Обстановка в столице Советской России, как ее описывал и представлял Олег, внешне выглядела спокойной и даже благополучной. Согласно негласному договору, заключенному с Троцким перед подписанием мирного договора, Левашов получил статус как бы представителя американских внепартийных социалистов, сочувствующих коммунистическому эксперименту в России. Новиков в свое время долго вкручивал новоиспеченному председателю Совнаркома, что они и вообще-то вмешались в ход гражданской войны только оттого, что, будучи убежденными демократами плехановского толка, не могли терпеть жестокой братоубийственной войны между столь близкими по убеждениям политическими группировками, как врангелевская и, условно говоря, троцкистско-бухаринская. Андрею пришлось долго играть словами и понятиями, цитировать то Маркса, то Ленина — дореволюционного, Плеханова, Каутского, Бернштейна и труды самого Троцкого, написанные на десятилетие позже. Без ссылок на автора, разумеется. Не зря он в свое время обучался на спецкурсе при журфаке МГИМО и до одурения конспектировал и заучивал первоисточники наряду с «Критикой буржуазных политических теорий».

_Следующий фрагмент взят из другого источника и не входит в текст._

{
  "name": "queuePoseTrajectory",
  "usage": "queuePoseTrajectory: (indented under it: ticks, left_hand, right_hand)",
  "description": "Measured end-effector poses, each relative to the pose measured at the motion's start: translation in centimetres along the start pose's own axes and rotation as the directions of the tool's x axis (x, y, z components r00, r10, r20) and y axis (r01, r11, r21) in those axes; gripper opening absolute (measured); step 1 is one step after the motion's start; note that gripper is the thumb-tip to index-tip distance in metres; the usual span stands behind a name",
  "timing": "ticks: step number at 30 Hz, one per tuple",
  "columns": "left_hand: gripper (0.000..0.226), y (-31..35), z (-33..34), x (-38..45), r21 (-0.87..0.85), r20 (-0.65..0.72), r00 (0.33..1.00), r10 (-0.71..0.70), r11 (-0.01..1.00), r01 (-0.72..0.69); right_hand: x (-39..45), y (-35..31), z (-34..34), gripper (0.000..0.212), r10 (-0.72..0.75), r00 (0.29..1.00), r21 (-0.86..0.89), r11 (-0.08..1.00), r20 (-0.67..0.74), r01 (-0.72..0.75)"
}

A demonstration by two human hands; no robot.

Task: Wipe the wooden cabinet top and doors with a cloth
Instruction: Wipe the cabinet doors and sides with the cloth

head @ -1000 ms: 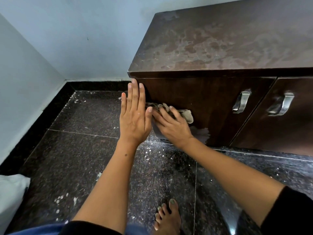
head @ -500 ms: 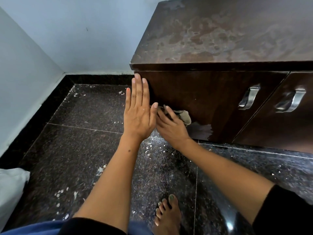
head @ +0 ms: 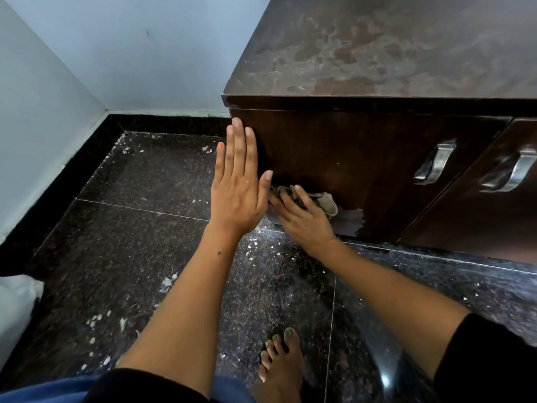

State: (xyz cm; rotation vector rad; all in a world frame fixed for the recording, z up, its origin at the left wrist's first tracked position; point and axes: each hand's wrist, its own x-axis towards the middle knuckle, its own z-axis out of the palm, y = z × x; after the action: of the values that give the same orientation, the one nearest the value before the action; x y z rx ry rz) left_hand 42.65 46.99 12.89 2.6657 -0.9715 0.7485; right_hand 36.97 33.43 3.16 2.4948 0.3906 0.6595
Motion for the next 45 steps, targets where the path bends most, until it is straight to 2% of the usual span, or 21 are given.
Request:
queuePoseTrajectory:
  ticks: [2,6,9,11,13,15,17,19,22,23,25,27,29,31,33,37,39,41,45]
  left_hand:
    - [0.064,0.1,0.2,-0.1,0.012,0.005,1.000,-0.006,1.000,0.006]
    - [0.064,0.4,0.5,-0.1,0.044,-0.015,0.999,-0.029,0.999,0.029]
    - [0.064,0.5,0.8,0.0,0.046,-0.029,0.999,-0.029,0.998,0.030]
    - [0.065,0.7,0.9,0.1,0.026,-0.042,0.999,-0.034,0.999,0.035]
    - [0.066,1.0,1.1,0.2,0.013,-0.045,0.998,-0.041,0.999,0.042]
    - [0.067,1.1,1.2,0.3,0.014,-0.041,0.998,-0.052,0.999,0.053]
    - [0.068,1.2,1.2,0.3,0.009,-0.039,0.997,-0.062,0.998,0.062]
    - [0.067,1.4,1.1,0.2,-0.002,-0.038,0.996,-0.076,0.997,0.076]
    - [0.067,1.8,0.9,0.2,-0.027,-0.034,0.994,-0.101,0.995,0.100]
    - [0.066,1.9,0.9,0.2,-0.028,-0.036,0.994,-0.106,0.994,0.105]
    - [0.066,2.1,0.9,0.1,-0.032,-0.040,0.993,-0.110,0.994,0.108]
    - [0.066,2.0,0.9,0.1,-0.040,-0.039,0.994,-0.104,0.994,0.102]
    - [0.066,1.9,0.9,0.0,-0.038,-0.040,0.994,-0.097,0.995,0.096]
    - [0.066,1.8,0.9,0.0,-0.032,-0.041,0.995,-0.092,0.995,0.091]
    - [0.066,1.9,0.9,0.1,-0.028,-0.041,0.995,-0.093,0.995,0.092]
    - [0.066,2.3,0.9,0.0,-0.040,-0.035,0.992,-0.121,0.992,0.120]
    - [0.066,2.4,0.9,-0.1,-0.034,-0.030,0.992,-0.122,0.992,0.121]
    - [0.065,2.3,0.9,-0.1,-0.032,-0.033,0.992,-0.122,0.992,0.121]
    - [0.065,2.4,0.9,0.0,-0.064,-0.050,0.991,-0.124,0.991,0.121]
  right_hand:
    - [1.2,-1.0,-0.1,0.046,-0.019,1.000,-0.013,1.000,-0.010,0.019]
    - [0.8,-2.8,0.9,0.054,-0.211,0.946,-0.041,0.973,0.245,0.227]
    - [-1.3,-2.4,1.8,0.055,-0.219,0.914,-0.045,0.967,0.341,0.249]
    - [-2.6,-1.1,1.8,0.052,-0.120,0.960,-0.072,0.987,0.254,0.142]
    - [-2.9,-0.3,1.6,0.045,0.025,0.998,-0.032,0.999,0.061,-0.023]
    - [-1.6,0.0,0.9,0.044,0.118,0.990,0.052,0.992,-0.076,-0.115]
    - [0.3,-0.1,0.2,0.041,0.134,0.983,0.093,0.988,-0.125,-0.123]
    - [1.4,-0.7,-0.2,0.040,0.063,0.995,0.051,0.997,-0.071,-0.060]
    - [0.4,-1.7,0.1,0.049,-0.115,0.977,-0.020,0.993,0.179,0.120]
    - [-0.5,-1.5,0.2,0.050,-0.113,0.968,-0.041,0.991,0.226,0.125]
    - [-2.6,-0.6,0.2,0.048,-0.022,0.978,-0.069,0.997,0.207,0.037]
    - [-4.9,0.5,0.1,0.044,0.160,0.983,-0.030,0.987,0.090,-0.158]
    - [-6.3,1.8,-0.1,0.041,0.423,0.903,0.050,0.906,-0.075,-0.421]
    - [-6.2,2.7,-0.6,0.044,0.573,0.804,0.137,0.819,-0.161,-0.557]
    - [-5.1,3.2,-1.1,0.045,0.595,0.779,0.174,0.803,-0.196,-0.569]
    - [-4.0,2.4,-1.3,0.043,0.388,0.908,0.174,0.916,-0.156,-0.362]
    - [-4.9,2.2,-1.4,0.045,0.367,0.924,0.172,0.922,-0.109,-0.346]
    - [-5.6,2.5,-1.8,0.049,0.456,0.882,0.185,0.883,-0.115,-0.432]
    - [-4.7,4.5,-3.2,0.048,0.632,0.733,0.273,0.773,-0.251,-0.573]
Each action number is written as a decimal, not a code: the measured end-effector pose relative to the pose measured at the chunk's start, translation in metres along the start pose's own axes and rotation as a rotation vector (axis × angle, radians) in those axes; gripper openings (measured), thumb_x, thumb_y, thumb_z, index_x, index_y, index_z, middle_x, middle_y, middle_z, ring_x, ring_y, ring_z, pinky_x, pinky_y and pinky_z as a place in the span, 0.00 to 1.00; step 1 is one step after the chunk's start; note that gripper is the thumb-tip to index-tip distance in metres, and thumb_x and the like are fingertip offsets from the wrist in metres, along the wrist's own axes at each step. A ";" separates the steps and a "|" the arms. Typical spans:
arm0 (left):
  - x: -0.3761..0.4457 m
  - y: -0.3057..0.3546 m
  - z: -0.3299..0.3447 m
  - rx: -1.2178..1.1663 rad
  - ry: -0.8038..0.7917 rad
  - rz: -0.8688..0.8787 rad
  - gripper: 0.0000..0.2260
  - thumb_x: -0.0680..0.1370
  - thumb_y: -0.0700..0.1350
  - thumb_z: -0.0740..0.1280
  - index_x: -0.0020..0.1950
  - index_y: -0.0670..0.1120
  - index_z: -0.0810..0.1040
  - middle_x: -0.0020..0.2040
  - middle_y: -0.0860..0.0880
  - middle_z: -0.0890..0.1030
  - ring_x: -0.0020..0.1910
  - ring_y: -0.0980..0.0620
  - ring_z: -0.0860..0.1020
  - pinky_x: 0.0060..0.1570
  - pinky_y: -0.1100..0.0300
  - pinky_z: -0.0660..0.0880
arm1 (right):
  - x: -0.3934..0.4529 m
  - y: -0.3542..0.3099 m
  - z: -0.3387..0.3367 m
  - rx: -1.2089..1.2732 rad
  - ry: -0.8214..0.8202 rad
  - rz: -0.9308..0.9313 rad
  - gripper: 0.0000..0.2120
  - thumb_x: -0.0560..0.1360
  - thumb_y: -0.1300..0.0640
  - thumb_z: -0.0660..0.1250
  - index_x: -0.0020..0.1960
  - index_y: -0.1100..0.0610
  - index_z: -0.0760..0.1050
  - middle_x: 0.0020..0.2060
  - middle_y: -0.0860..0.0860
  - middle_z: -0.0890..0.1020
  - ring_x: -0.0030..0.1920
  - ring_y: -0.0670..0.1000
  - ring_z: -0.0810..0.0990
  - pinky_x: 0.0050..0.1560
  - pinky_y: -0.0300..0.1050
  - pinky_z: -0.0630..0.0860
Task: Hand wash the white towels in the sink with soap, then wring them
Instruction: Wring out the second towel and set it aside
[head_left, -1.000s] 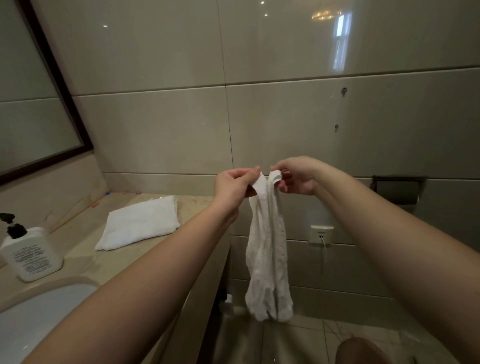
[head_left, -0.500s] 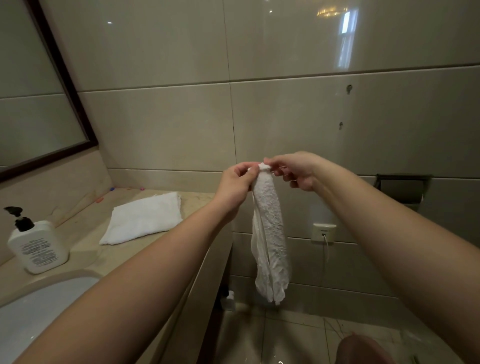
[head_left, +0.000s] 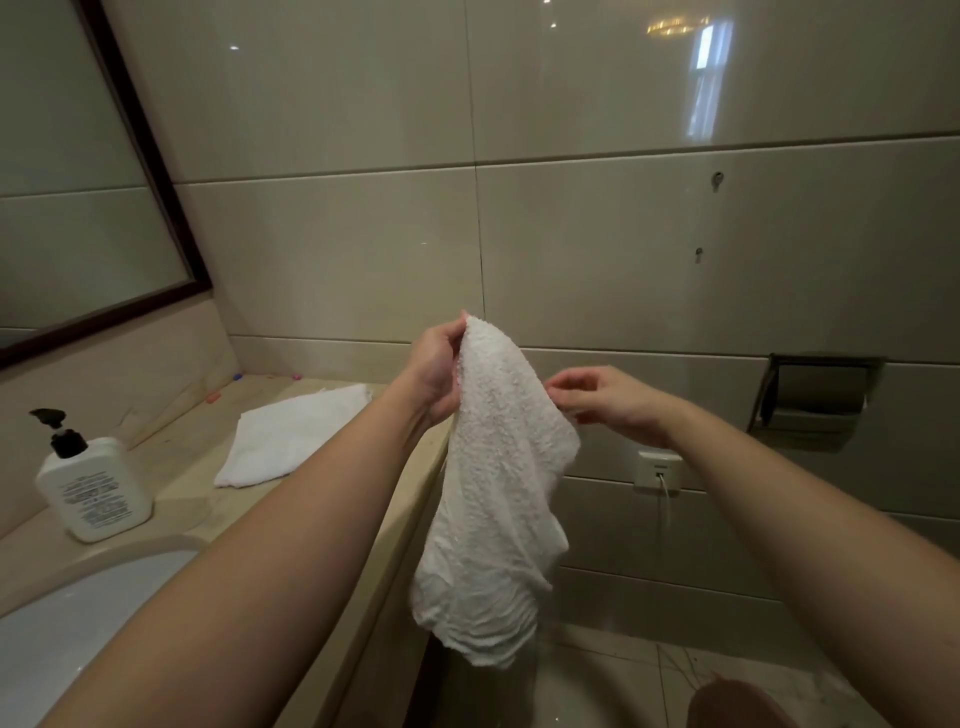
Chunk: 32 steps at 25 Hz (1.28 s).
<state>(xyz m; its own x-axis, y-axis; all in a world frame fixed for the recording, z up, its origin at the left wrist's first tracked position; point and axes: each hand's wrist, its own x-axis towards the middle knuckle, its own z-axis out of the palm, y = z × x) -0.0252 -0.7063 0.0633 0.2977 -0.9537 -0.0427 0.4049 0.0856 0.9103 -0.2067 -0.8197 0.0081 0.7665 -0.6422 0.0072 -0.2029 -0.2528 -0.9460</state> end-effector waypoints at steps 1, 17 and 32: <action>-0.001 0.002 -0.003 0.012 0.011 0.011 0.20 0.87 0.48 0.53 0.39 0.43 0.73 0.29 0.49 0.78 0.27 0.54 0.78 0.35 0.60 0.76 | -0.002 0.003 0.002 0.060 -0.030 0.008 0.13 0.77 0.54 0.70 0.59 0.59 0.80 0.50 0.52 0.83 0.51 0.50 0.78 0.53 0.45 0.73; 0.018 -0.002 -0.044 0.767 0.307 0.312 0.13 0.87 0.47 0.51 0.48 0.44 0.70 0.43 0.50 0.71 0.42 0.53 0.68 0.42 0.56 0.66 | -0.002 -0.004 -0.007 -0.125 0.293 -0.112 0.09 0.78 0.65 0.69 0.54 0.71 0.79 0.33 0.53 0.79 0.27 0.41 0.77 0.29 0.38 0.79; -0.057 0.069 -0.098 0.335 0.101 0.299 0.04 0.81 0.38 0.66 0.50 0.39 0.81 0.39 0.50 0.85 0.40 0.55 0.83 0.42 0.64 0.82 | -0.005 -0.090 0.018 0.171 0.402 -0.269 0.03 0.78 0.62 0.70 0.46 0.60 0.80 0.28 0.49 0.79 0.22 0.43 0.71 0.23 0.37 0.70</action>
<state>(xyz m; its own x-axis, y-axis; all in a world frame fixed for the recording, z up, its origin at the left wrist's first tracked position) 0.0703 -0.6181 0.0886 0.4483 -0.8671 0.2172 -0.0085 0.2389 0.9710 -0.1808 -0.7806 0.0870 0.4761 -0.8068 0.3500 0.0973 -0.3473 -0.9327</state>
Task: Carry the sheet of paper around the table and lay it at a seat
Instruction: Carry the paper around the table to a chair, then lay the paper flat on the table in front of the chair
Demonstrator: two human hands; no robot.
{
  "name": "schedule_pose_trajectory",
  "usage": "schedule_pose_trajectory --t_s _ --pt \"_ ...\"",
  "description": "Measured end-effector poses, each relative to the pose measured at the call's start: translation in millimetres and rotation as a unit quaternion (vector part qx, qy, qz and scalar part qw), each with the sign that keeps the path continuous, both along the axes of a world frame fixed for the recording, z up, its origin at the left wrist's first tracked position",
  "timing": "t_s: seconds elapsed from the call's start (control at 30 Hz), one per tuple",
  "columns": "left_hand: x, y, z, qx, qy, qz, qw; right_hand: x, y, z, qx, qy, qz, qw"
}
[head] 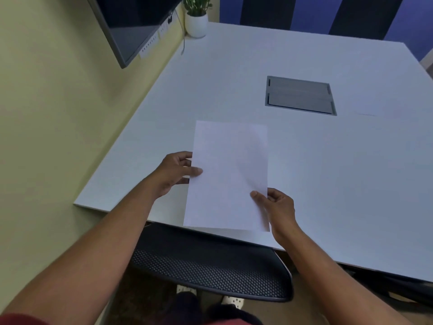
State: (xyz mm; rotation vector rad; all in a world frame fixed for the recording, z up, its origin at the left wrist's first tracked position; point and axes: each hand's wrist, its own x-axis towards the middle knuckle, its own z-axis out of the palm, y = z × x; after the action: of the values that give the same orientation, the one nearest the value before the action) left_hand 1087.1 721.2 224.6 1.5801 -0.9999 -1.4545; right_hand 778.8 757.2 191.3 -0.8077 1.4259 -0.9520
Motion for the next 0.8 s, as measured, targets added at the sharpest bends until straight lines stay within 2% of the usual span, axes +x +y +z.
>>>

В итоге Лев Давыдович согласился (или умело сделал вид), что в обмен на солидную материальную помощь и гарантию ненападения со стороны Югороссии можно будет, в параллель с Коминтерном, учредить в Москве представительство «идейно близкого» ревизионистского движения. Вообще-то Новиков подразумевал, что миссия Левашова будет играть роль теневого посольства с функциями, близкими к таковым у представительств США в банановых республиках эпохи «холодной войны». Хотя вслух об этом не говорилось. Первый месяц работы Левашова давал основания считать, что свои обязательства Троцкий выполняет. А что ему оставалось делать? Получив в управление разрушенную трехлетней гражданской войной страну с нежизнеспособной экономикой, Красной Армией, не слишком отличающейся (за исключением десятка сравнительно дисциплинированных и боеспособных дивизий) от гигантского скопища силой мобилизованных дезертиров и идейных мародеров, то и дело вспыхивающими крестьянскими бунтами, угрозой массовых забастовок в Петрограде и зловещей тенью готовящегося Кронштадтского восстания, хитрый и куда более реалистичный, чем Ленин, политик, Троцкий понимал, что спасение сейчас в мирной передышке, новой экономической политике и еще не сформулированной стратегии игры на межимпериалистических противоречиях Запада.

Олег бывал у него почти ежедневно. Институтского образования, университета марксизма-ленинизма и постоянной работы с литературой, имеющейся в памяти компьютера, Левашову хватало, чтобы на равных дискутировать с умелым полемистом Троцким о перманентной революции и перспективах конвергенции коммунистической РСФСР и буржуазно-демократической Югороссии.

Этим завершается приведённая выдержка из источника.